Package Filters

Chantal provides comprehensive package filtering to selectively mirror repository content.

Filter Types

Filters are applied in this order:

  1. Pattern filters (regex on package names)

  2. Metadata filters (architecture, size, build time)

  3. Repository-type filters (RPM-specific, APT-specific)

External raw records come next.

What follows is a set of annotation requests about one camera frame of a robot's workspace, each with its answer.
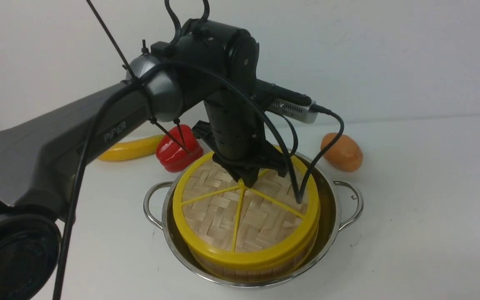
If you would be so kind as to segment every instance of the yellow plastic rim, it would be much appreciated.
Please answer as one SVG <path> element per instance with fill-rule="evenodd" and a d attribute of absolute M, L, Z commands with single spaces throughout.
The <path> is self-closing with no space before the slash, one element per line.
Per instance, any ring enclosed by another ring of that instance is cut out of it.
<path fill-rule="evenodd" d="M 268 247 L 261 251 L 257 252 L 234 252 L 232 247 L 231 251 L 225 251 L 217 247 L 208 245 L 202 239 L 200 239 L 190 228 L 188 222 L 185 219 L 183 213 L 183 205 L 187 203 L 193 203 L 194 201 L 205 199 L 211 195 L 219 194 L 229 190 L 242 190 L 242 195 L 238 201 L 236 218 L 235 218 L 235 231 L 233 233 L 233 245 L 236 243 L 236 233 L 238 231 L 238 223 L 240 222 L 240 211 L 242 207 L 242 199 L 245 191 L 248 189 L 242 182 L 239 182 L 238 186 L 230 187 L 225 190 L 219 190 L 210 194 L 200 196 L 196 199 L 191 199 L 183 202 L 183 193 L 185 186 L 188 183 L 190 176 L 198 169 L 203 163 L 212 159 L 212 152 L 204 155 L 202 158 L 194 162 L 181 176 L 179 183 L 175 188 L 173 193 L 173 217 L 175 223 L 179 228 L 179 233 L 189 245 L 190 249 L 196 252 L 198 255 L 203 258 L 208 259 L 211 262 L 219 264 L 223 267 L 228 268 L 255 268 L 255 269 L 264 269 L 272 268 L 278 266 L 282 263 L 288 262 L 299 252 L 301 252 L 305 247 L 307 247 L 309 241 L 314 238 L 316 229 L 318 227 L 318 221 L 320 218 L 320 199 L 318 197 L 318 189 L 316 187 L 316 182 L 312 175 L 307 180 L 307 196 L 309 205 L 305 215 L 301 215 L 298 212 L 295 212 L 296 215 L 302 218 L 301 224 L 297 229 L 284 241 Z M 301 172 L 305 174 L 307 167 L 297 158 L 292 157 L 293 165 Z M 287 207 L 287 210 L 293 210 L 287 205 L 282 205 L 282 207 Z"/>

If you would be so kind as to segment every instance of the robotic arm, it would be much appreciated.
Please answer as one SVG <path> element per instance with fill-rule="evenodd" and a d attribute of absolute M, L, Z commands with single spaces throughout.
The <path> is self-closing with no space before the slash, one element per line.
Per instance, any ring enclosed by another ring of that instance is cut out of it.
<path fill-rule="evenodd" d="M 55 269 L 61 241 L 55 221 L 67 221 L 88 129 L 107 99 L 131 84 L 132 72 L 143 78 L 168 61 L 190 63 L 227 78 L 263 110 L 305 123 L 316 118 L 309 97 L 257 79 L 259 44 L 245 29 L 188 20 L 173 42 L 142 52 L 122 82 L 0 131 L 0 299 L 32 298 Z M 265 139 L 263 120 L 215 77 L 174 67 L 143 89 L 127 93 L 101 118 L 87 163 L 146 121 L 171 122 L 204 102 L 209 122 L 192 130 L 235 180 L 252 186 L 261 168 L 287 174 L 282 153 Z"/>

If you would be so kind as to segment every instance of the pot handle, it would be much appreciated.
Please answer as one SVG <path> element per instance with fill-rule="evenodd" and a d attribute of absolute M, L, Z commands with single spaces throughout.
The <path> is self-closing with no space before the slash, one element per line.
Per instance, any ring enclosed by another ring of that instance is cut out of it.
<path fill-rule="evenodd" d="M 340 180 L 335 180 L 335 181 L 333 181 L 333 183 L 337 186 L 344 186 L 345 188 L 348 188 L 349 190 L 352 190 L 353 193 L 355 194 L 356 198 L 357 198 L 356 199 L 357 200 L 357 210 L 347 221 L 340 224 L 340 228 L 338 228 L 338 231 L 340 231 L 344 228 L 347 228 L 349 225 L 353 224 L 356 220 L 358 220 L 358 218 L 360 218 L 360 215 L 362 215 L 362 211 L 364 210 L 364 200 L 362 198 L 362 193 L 360 192 L 360 190 L 356 186 L 354 186 L 353 184 L 351 184 L 349 182 L 343 182 L 343 181 L 340 181 Z"/>
<path fill-rule="evenodd" d="M 143 212 L 144 212 L 145 216 L 147 217 L 147 220 L 149 220 L 149 222 L 151 222 L 154 226 L 157 226 L 158 228 L 160 228 L 160 230 L 163 230 L 162 222 L 159 221 L 157 218 L 155 218 L 155 216 L 153 216 L 153 214 L 149 210 L 149 200 L 151 199 L 151 196 L 153 196 L 153 194 L 157 190 L 160 190 L 162 188 L 167 188 L 167 187 L 169 188 L 169 187 L 172 186 L 172 184 L 173 184 L 173 182 L 158 183 L 158 184 L 152 186 L 147 191 L 147 194 L 145 194 L 145 197 L 143 198 Z"/>

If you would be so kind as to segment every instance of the piper logo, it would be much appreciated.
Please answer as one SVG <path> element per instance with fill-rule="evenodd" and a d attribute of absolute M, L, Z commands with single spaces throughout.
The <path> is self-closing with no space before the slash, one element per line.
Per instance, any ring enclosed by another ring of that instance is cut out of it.
<path fill-rule="evenodd" d="M 122 133 L 126 128 L 125 121 L 118 124 L 116 127 L 113 127 L 110 131 L 107 131 L 103 135 L 103 141 L 106 143 L 108 140 L 115 138 L 118 134 Z"/>

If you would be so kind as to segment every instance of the orange potato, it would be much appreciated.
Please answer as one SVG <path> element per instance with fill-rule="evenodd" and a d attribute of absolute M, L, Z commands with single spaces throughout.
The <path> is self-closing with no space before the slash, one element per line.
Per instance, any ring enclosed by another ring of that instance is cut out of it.
<path fill-rule="evenodd" d="M 322 139 L 320 150 L 325 148 L 337 134 L 326 134 Z M 344 172 L 354 172 L 362 165 L 364 155 L 357 143 L 348 135 L 342 135 L 323 156 L 333 167 Z"/>

  4. Post-processing (only latest version, etc.)

Pattern-Based Filtering

Filter packages by name using regular expressions:

repositories:
  - id: epel9-webservers
    type: rpm
    feed: https://dl.fedoraproject.org/pub/epel/9/Everything/x86_64/
    filters:
      patterns:
        include: ["^nginx-.*", "^httpd-.*"]
        exclude: [".*-debug.*", ".*-devel$"]

Include Patterns

Only sync packages matching these patterns:

filters:
  patterns:
    include:
      - "^vim-.*"      # All vim packages
      - "^kernel-.*"   # All kernel packages
      - "^nginx-.*"    # All nginx packages

Behavior:

  • If include is specified, only matching packages are synced

  • Multiple patterns are OR’ed together

  • Uses Python regex syntax

Exclude Patterns

Exclude packages matching these patterns:

filters:
  patterns:
    exclude:
      - ".*-debug.*"        # Exclude debug packages
      - ".*-debuginfo$"     # Exclude debuginfo
      - ".*-debugsource$"   # Exclude debugsource
      - ".*-devel$"         # Exclude development packages

Behavior:

  • Applied after include patterns

  • Removes packages from the filtered list

  • Multiple patterns are OR’ed together

Combined Example

filters:
  patterns:
    include:
      - "^kernel-.*"
      - "^kernel-modules-.*"
    exclude:
      - ".*-debug.*"
      - ".*-debuginfo$"
      - ".*-debugsource$"

Result:

  • Includes: kernel-5.14.0-360.el9.x86_64.rpm

  • Excludes: kernel-debuginfo-5.14.0-360.el9.x86_64.rpm

Metadata Filters

Filter by package metadata:

filters:
  metadata:
    architectures:
      include: ["x86_64", "noarch"]
      # exclude: ["i686"]  # Alternative: exclude specific arches

    size:
      min_bytes: 1024         # Minimum 1 KB
      max_bytes: 1073741824   # Maximum 1 GB

    build_time:
      after: "2024-01-01T00:00:00Z"
      before: "2025-01-01T00:00:00Z"

Architecture Filtering

Most common filter - select specific architectures:

filters:
  metadata:
    architectures:
      include: ["x86_64", "noarch"]

Common architectures:

  • x86_64 - 64-bit Intel/AMD

  • aarch64 - 64-bit ARM

  • noarch - Architecture-independent

  • i686 - 32-bit Intel/AMD

  • ppc64le - 64-bit PowerPC Little Endian

  • s390x - IBM Z Systems

Size Filtering

Filter by package size:

filters:
  metadata:
    size:
      min_bytes: 1024         # At least 1 KB
      max_bytes: 104857600    # At most 100 MB

Use cases:

  • Exclude very small packages (metadata-only)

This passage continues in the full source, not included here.